● **Task directions**:
Return all lines of the listing below that carry the word "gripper".

● **Data extract**:
....

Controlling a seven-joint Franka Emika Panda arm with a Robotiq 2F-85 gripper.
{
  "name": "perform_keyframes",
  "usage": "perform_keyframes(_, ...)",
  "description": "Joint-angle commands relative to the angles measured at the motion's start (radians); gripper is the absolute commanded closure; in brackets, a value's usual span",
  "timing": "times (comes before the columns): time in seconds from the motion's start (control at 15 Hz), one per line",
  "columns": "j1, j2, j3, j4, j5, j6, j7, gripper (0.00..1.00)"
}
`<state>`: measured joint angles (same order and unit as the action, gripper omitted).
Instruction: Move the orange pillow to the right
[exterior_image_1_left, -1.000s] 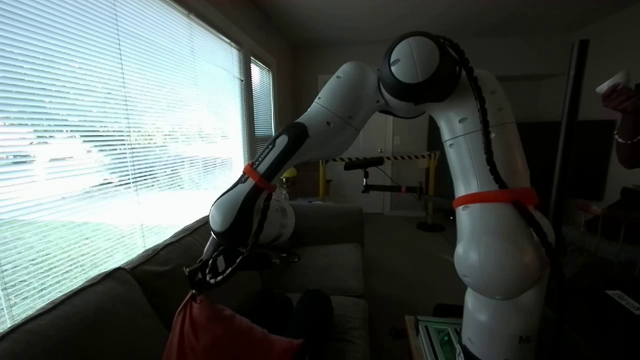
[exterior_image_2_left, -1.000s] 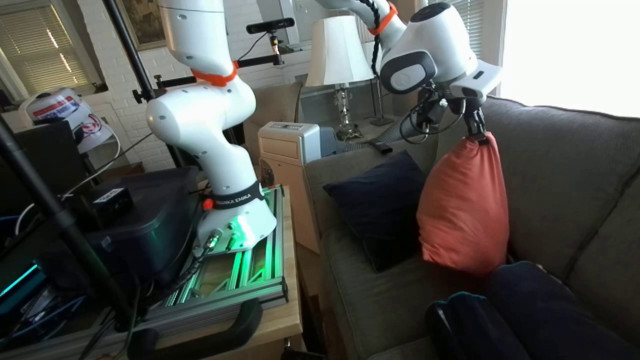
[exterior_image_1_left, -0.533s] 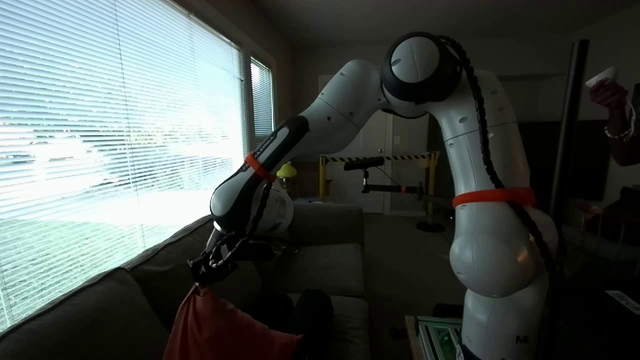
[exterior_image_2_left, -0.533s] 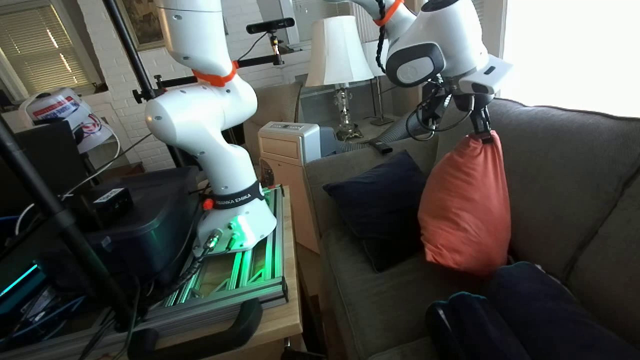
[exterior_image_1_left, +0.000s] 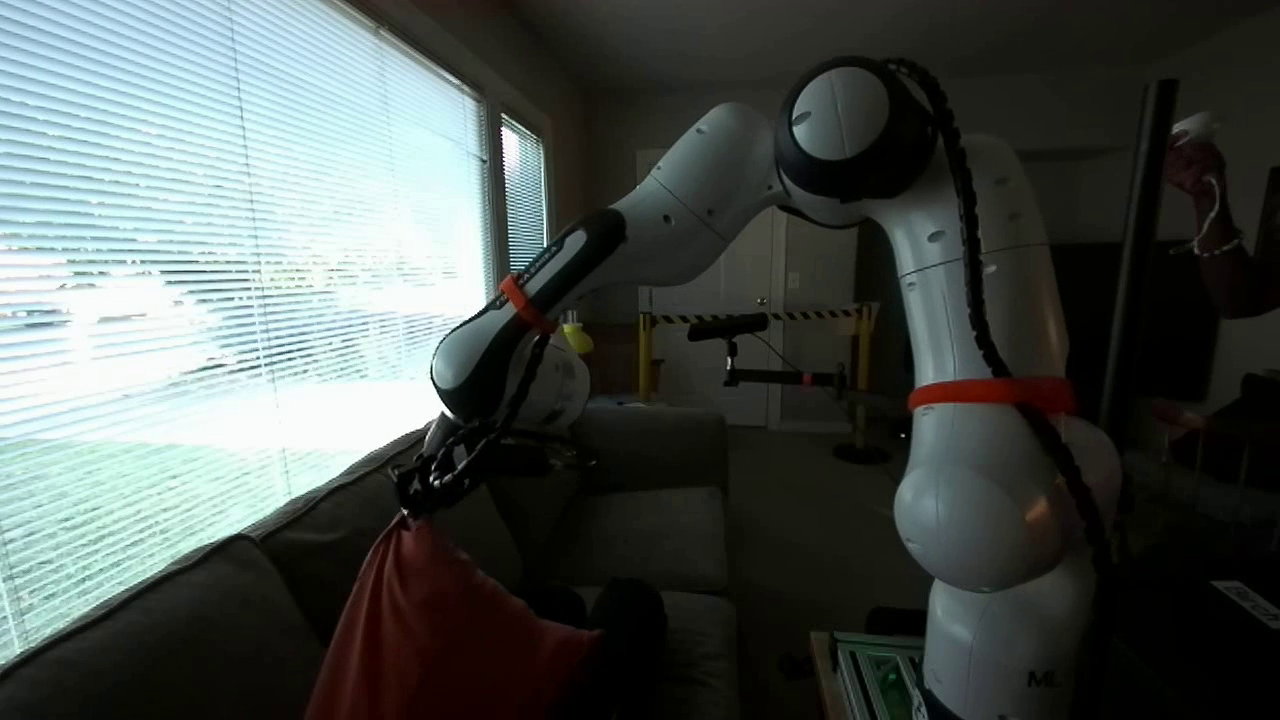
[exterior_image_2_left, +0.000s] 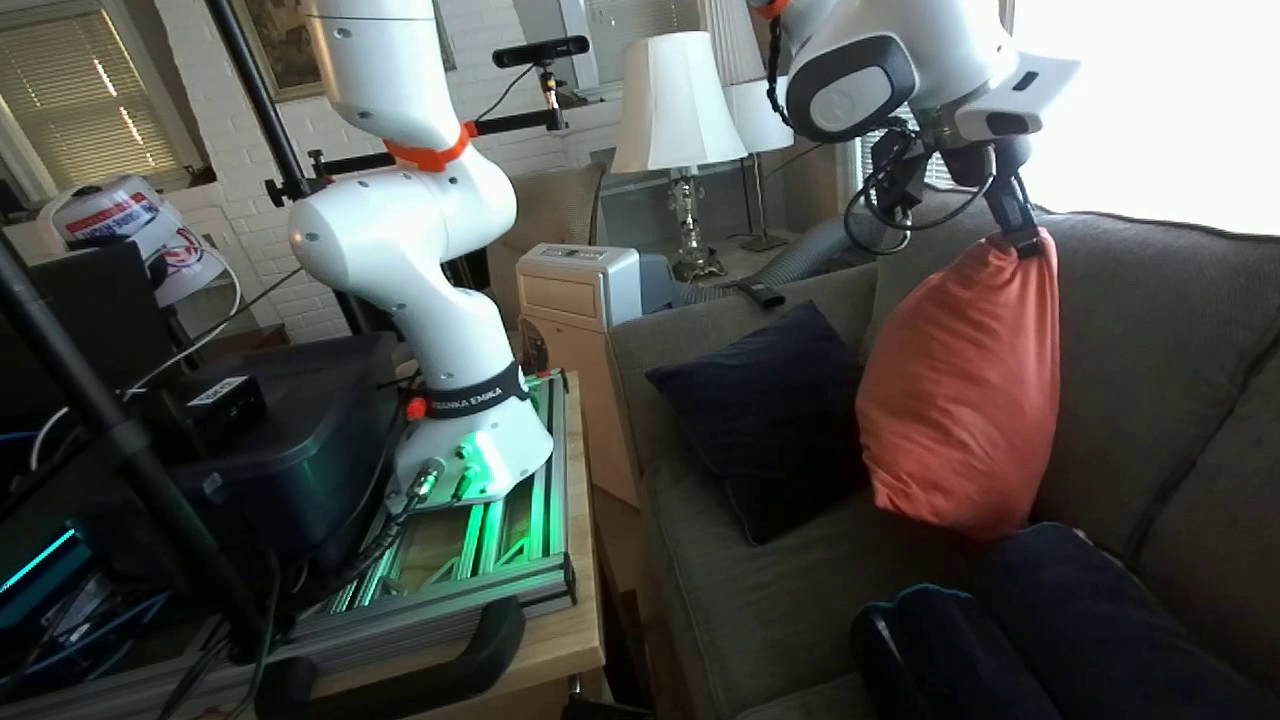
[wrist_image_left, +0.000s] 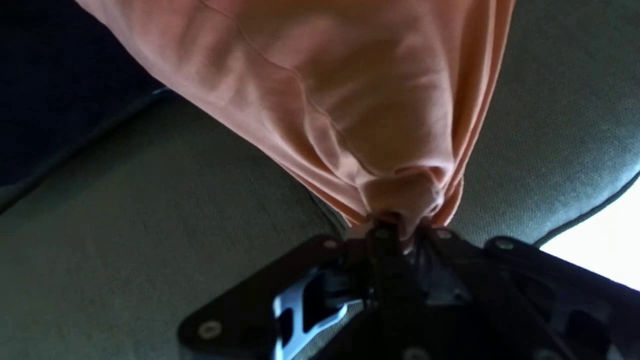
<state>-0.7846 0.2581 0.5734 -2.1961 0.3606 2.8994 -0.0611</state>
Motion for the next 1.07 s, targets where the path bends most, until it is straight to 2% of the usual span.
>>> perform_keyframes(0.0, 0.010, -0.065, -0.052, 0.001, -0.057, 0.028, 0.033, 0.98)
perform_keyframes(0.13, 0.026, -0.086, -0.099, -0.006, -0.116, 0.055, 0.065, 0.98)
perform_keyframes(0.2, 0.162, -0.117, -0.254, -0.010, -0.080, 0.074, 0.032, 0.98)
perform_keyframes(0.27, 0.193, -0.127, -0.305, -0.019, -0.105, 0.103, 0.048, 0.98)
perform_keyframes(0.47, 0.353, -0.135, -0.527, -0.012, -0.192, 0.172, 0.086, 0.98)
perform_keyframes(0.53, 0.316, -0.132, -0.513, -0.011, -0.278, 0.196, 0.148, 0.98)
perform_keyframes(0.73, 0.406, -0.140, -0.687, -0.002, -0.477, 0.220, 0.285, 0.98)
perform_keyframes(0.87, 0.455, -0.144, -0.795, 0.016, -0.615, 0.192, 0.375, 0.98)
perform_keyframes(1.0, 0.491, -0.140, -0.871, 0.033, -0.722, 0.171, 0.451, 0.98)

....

● **Exercise solution**:
Controlling a seven-joint Franka Emika Panda arm with a Robotiq 2F-85 gripper.
  "description": "Joint-angle commands relative to the angles measured at the motion's start (radians); gripper is the absolute commanded closure; in brackets, a value's usual span",
  "columns": "j1, j2, j3, j4, j5, j6, j7, gripper (0.00..1.00)"
`<state>`: measured joint angles (same order and unit as the action, gripper omitted).

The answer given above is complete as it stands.